Personally, I think it is inaccurate or incorrect

As an estimator of the true P_f, \hat{P_f} should be a random variable. According to the Central Limit Theorem, when the number of samples is large enough, the distribution of \hat{P_f} will converge to normal distribution. However, I think the mean and variance of equation given in eqn (1.37) is inaccurate or inappropriate:

  1. For mathematical expression of normal distributions, it might be better to use the variance, instead of standard deviation?

  2. For the mean value, I think it should theoretically be P_f, which is the true mean or true failure probability, instead of \hat{P_f}.

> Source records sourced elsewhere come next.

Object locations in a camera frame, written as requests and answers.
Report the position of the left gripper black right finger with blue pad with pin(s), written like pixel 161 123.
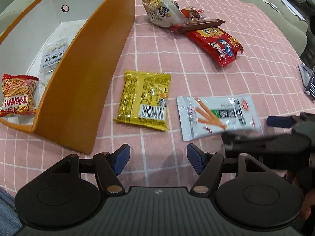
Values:
pixel 244 191

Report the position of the red cartoon snack packet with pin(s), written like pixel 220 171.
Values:
pixel 220 45

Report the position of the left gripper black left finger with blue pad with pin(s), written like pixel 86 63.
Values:
pixel 72 190

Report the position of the papers on sofa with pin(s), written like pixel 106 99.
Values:
pixel 285 9

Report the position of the smartphone on stand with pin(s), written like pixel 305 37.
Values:
pixel 307 76

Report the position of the brown chocolate bar wrapper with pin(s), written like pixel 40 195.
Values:
pixel 197 25

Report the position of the orange cardboard box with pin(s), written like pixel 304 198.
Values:
pixel 69 110

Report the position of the clear white nuts packet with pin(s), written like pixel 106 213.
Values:
pixel 52 55

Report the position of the white stick snack packet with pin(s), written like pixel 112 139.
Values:
pixel 205 116

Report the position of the pink checkered tablecloth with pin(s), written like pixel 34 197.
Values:
pixel 267 70

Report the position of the red orange chips bag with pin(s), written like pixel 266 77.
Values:
pixel 18 92

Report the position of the cream bread bag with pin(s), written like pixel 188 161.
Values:
pixel 164 13

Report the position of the yellow snack packet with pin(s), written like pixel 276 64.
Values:
pixel 144 99

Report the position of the clear red candy packet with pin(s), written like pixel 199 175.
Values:
pixel 193 14

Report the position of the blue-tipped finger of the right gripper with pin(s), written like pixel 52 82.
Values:
pixel 280 121

  3. For the variance, I think it should be the ture variance \frac{P_f(1-P_f)}{N}. I am really confused about the reason why the standard deviation is \sqrt{\hat{P_f}(1-\hat{P_f})} (i.e., it is using the estimated value and is not divided by N). Intuitively speaking, at least the variance should decrease along with the increasing number of N.

Jingyu

Hi @Jingyu_Liu,

Thank you for creating the post here and for the remarks.

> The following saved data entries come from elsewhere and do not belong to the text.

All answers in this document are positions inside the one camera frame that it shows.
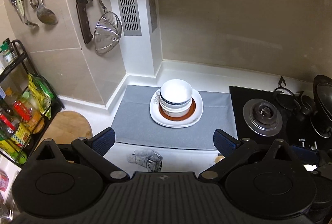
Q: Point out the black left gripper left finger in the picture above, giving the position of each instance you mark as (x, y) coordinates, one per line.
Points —
(64, 180)

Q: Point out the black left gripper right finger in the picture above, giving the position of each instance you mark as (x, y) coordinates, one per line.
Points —
(264, 181)

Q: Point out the brown round plate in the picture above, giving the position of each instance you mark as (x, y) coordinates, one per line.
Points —
(191, 112)

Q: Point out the white floral plate top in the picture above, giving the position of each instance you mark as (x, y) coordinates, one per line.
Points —
(194, 114)

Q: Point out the plain white bowl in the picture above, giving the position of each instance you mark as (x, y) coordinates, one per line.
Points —
(176, 90)

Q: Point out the light blue ceramic bowl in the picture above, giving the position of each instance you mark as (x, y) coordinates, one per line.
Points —
(175, 113)

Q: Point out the wooden round cutting board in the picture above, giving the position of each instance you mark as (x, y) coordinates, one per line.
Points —
(66, 127)

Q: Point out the silver left gas burner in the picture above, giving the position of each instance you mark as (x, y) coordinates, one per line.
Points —
(262, 117)

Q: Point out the black gas stove top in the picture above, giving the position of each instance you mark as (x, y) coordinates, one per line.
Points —
(295, 117)

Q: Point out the white printed cloth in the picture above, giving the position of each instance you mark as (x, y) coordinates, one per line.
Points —
(134, 158)

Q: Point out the red capped sauce bottle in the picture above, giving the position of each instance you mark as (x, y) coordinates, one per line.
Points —
(22, 111)

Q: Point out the black wok with lid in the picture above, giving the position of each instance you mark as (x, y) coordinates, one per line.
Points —
(323, 99)

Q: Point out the black pot support grate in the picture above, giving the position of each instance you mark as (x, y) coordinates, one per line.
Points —
(297, 102)

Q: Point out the green yellow snack bag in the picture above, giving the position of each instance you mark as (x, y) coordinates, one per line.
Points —
(41, 93)

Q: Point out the grey dish mat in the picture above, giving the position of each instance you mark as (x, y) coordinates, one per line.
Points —
(133, 123)

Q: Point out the metal mesh strainer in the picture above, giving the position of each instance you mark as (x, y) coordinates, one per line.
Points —
(108, 31)

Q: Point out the black wire spice rack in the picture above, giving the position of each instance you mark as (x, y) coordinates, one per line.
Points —
(19, 138)

  1. Both notations, \mathcal{N}(\mu,\sigma^2) and \mathcal{N}(\mu,\sigma), to represent normal distributions are commonly used.
  2. Yes, you are right: \widehat{P}_f is an unbiased estimator of P_f, i.e., \mathbb{E}\left[\widehat{P}_f\right]=P_f.
  3. Yes, you are right: the variance \sigma^2_{P_f} of \widehat{P}_f is \frac{P_f(1-P_f)}{N}. The reasoning between Eq. (1.27) and Eq. (1.28) should be reorganized as follows for a more rigorous mathematical presentation. The variance of a single trial (which is a Bernouilli random variable) is \sigma^2_{1_{\mathcal{D}_f}} = P_f(1-P_f). Because the trials are independent and identically distributed, the Monte Carlo estimator \widehat{P}_f follows asymptotically a Gaussian distribution, i.e., \sqrt{N}(\widehat{P}_f - P_f)/\sigma_{1_{\mathcal{D}_f}} \stackrel{d}{\rightarrow}\mathcal{N}(0,1), according to the central limit theorem. Because P_f is unknown, the standard deviation \sigma_{1_{\mathcal{D}_f}} is unknown. Since \widehat{P}_f is a consistent estimator of P_f, \widehat{\sigma}_{1_{\mathcal{D}_f}} = \sqrt{\widehat{P}_f(1-\widehat{P}_f)} is a consistent estimator of \sigma_{1_{\mathcal{D}_f}}, which follows from the continuous mapping theorem. According to Slutsky’s theorem, \sqrt{N}(\widehat{P}_f - P_f)/\widehat{\sigma}_{1_{\mathcal{D}_f}} also converges in distribution to \mathcal{N}(0,1), based on which Eq. (1.39) was derived to calculate the confidence interval. Note that a confidence interval itself is random, as it is calculated from data. Moreover, an \alpha-confidence interval indicates that the interval has the probability \alpha to contain the true value.

We will modify and update the manual in the next release. Thanks again for your feedback.